Hi Ben,
Thanks very much indeed for this. When I foretold the overflow in my comments
I never seriously expected it to happen! Since then I've come across a few
really big datasets - out of interest, what are your datasets? High-res remote
sensing?
I'll incorporate your code into ncWMS, and it will find its way into THREDDS at
the next sync point (not sure when this will be - up to Unidata largely).
Many thanks also for providing a test case!
Cheers, Jon
-----Original Message-----
From: Ben Caradoc-Davies [mailto:Ben.Caradoc-Davies@xxxxxxxx]
Sent: 05 September 2011 10:13
To: Jon Blower
Cc: thredds mailing list
Subject: Thredds WMS support for large source grids
Jon,
I tested WMS in thredds 4.2.6 with large NetCDF source grids and encountered an
integer overflow in ncwms PixelMap. (You foretold this in the comments!) The
attached patch fixes this defect at the cost of a small increase in memory use.

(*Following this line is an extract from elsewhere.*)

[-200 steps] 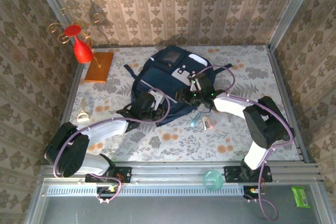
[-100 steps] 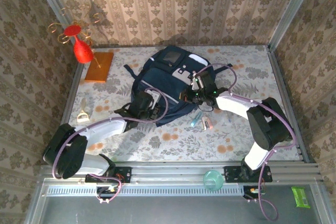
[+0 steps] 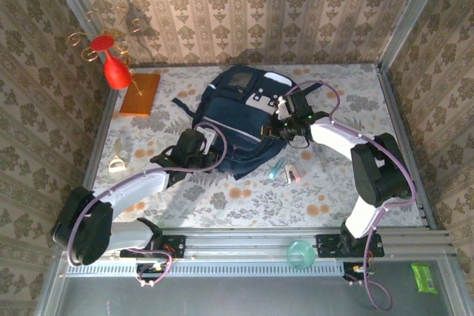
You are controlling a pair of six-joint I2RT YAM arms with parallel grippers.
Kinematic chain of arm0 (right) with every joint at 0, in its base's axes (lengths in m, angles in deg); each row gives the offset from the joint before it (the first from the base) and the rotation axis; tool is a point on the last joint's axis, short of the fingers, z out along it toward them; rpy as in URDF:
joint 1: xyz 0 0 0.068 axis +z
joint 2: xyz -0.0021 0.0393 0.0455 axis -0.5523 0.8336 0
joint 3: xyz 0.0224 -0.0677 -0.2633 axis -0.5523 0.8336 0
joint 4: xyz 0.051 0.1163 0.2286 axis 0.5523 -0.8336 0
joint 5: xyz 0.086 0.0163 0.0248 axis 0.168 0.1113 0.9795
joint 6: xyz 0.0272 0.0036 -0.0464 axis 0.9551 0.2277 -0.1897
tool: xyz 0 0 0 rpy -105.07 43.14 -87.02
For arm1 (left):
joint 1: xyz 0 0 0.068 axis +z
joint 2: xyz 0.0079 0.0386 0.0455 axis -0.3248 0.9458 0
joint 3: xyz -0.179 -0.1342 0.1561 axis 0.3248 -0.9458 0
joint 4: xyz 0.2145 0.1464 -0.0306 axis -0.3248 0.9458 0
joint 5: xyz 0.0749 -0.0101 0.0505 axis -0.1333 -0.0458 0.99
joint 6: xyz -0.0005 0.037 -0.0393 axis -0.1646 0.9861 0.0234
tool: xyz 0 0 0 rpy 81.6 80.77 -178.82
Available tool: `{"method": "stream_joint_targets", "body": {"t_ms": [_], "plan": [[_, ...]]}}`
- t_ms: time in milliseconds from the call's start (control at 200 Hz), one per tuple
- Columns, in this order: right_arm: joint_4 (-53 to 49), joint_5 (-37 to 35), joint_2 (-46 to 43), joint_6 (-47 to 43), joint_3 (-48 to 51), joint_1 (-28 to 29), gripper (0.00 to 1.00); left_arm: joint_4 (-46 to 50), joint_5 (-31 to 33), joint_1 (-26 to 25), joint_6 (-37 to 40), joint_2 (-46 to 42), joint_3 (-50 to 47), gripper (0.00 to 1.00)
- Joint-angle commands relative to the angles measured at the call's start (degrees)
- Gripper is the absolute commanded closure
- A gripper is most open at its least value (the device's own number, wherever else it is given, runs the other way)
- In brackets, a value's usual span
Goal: Pack the student bag
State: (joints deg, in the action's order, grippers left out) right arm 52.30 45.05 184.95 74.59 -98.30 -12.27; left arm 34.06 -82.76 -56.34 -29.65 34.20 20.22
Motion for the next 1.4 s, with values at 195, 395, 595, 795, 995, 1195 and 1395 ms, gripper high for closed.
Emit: {"method": "stream_joint_targets", "body": {"t_ms": [195, 395, 595, 795, 995, 1195, 1395], "plan": [[3.6, 1.8, 0.8, -0.5, -0.3, -0.2, 0.99, 2.0, 4.6, -7.0, -2.4, 3.7, 6.5, 0.47], [3.2, 2.0, 0.8, -0.6, -0.4, -0.2, 0.98, 4.9, 7.7, -8.9, -1.4, 11.2, 11.3, 0.45], [4.3, 2.3, 1.3, -0.3, 0.2, -0.2, 0.98, 5.3, 9.0, -9.4, -0.7, 17.0, 13.6, 0.50], [5.2, 2.6, 1.6, -0.1, 1.0, -0.2, 0.98, 4.4, 8.4, -9.5, -0.6, 20.2, 13.8, 0.68], [5.6, 2.7, 1.7, 0.0, 1.4, -0.2, 0.98, 2.1, 7.3, -9.5, 0.0, 21.1, 13.8, 0.81], [5.8, 2.4, 1.5, -0.2, 2.2, -0.4, 0.98, 0.3, 6.9, -8.6, -0.3, 19.2, 12.8, 1.00], [1.0, -1.1, 0.9, -3.8, 1.2, -2.1, 1.00, 1.0, 13.0, -5.4, 0.0, 13.8, 7.7, 1.00]]}}
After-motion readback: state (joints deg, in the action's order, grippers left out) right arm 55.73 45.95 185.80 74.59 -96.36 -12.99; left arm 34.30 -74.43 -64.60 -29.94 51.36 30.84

You might remember writing (in PixelMap):
// Calculate a single integer representing this grid point in the source grid
// TODO: watch out for overflows (would only happen with a very large grid!)
int sourceGridIndex = j * this.sourceGridISize + i;
The integer overflow appears when the source grid has more than 2**31-1 points.

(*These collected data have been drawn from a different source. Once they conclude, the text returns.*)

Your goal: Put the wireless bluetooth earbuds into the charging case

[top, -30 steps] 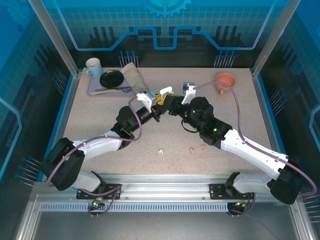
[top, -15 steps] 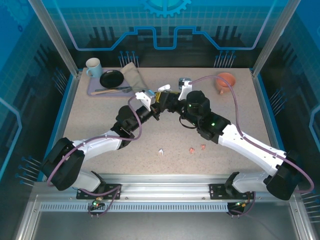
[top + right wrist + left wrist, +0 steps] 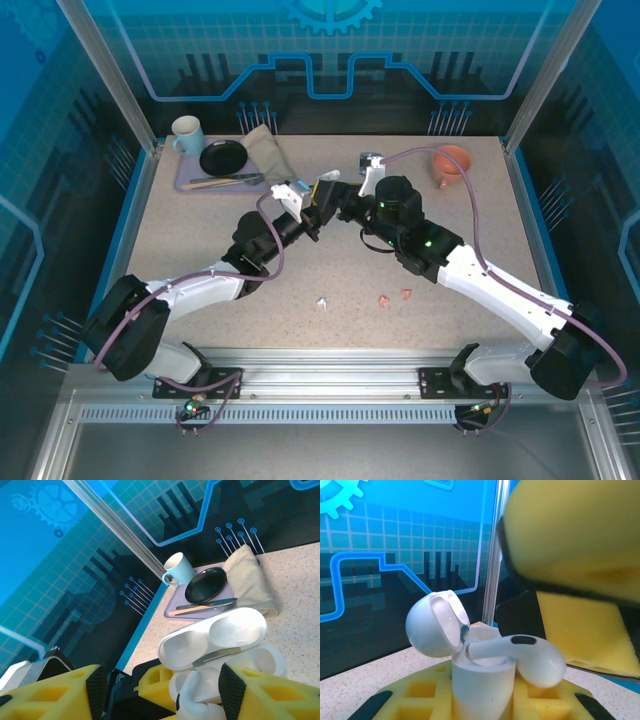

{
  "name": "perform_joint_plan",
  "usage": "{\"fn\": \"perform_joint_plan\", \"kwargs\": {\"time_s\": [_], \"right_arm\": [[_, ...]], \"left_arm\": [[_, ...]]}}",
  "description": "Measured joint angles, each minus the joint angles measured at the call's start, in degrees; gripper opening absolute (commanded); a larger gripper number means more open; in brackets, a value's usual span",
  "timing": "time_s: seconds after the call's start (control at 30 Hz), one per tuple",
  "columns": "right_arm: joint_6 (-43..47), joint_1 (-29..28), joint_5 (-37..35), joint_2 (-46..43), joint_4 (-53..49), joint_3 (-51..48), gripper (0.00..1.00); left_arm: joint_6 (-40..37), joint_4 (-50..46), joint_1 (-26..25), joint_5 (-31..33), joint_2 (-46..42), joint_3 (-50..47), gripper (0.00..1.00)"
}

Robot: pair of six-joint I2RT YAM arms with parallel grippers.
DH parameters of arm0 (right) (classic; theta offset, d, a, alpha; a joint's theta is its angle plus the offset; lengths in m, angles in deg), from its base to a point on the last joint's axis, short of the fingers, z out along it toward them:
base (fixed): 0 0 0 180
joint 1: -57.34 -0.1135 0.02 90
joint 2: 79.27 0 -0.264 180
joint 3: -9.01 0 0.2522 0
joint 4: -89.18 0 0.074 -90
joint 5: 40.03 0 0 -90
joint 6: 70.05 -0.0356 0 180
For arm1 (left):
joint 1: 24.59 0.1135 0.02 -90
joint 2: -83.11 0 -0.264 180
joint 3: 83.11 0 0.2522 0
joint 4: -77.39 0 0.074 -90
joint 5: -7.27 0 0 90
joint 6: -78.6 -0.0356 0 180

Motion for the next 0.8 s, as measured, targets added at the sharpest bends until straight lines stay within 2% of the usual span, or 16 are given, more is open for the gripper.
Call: {"fn": "perform_joint_plan", "kwargs": {"time_s": [0.5,0.63,0.8], "right_arm": [[-0.4,1.6,0.2,-1.1,-3.5,0.5,0.74],[-1.6,2.6,0.3,-3.0,-8.0,0.7,0.8],[-3.7,3.3,2.1,-4.7,-15.3,3.0,0.82]], "left_arm": [[0.9,3.0,-0.1,0.0,0.5,-1.2,0.0],[0.9,4.8,-0.1,0.0,0.5,-1.2,0.0],[0.8,5.6,-0.1,-0.1,0.5,-1.5,0.0]]}}
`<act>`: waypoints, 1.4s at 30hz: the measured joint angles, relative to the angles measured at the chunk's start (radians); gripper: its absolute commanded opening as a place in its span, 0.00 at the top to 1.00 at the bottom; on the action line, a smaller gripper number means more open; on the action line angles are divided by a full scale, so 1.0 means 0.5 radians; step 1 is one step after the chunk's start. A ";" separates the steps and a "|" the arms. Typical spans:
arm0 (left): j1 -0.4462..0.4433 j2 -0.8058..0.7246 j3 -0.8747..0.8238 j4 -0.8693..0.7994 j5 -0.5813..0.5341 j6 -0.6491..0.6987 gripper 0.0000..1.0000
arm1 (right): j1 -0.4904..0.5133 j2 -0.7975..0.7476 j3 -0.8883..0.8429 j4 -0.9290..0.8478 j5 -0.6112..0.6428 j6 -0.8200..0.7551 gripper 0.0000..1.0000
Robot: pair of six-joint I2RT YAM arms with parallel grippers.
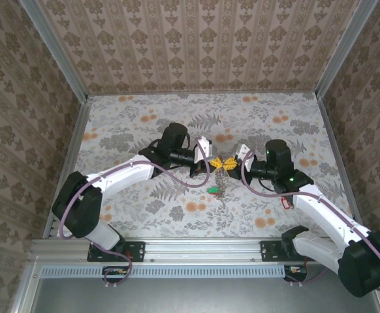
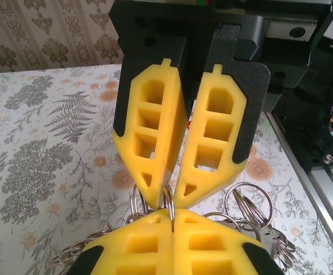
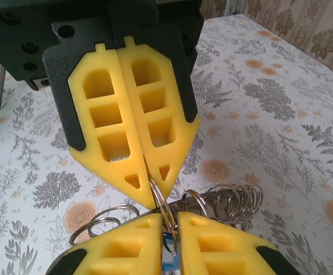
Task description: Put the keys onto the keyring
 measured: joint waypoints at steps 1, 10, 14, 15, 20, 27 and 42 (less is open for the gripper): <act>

For example, this limit is exceeded with a 26 GB NetCDF file with a single
ubyte variable on a 92255x301081 grid.
The attached patch includes Xiangtan Lin's CdmUtils fix to force
DataReadingStrategy.SCANLINE for HDF5:
http://mailman.unidata.ucar.edu/mailing_lists/archives/thredds/2011/msg00312.html
The PixelMap change replaces the single integer array representing source and
target grid offsets integers packed into a single long with two long arrays,
one for source and one for target. This costs extra memory but may, in addition
to supporting large grids, improve performance by avoiding packing an unpacking.
It also includes:
- a minor CdmUtils static initialiser change to appease ecj (the Eclipse
compiler)
- access changes in HorizontalCoordSys to support unit testing
- a fix for axis sizes needed when LatLonCoordSys is explicitly instantiated in
the unit test (otherwise they can never be set)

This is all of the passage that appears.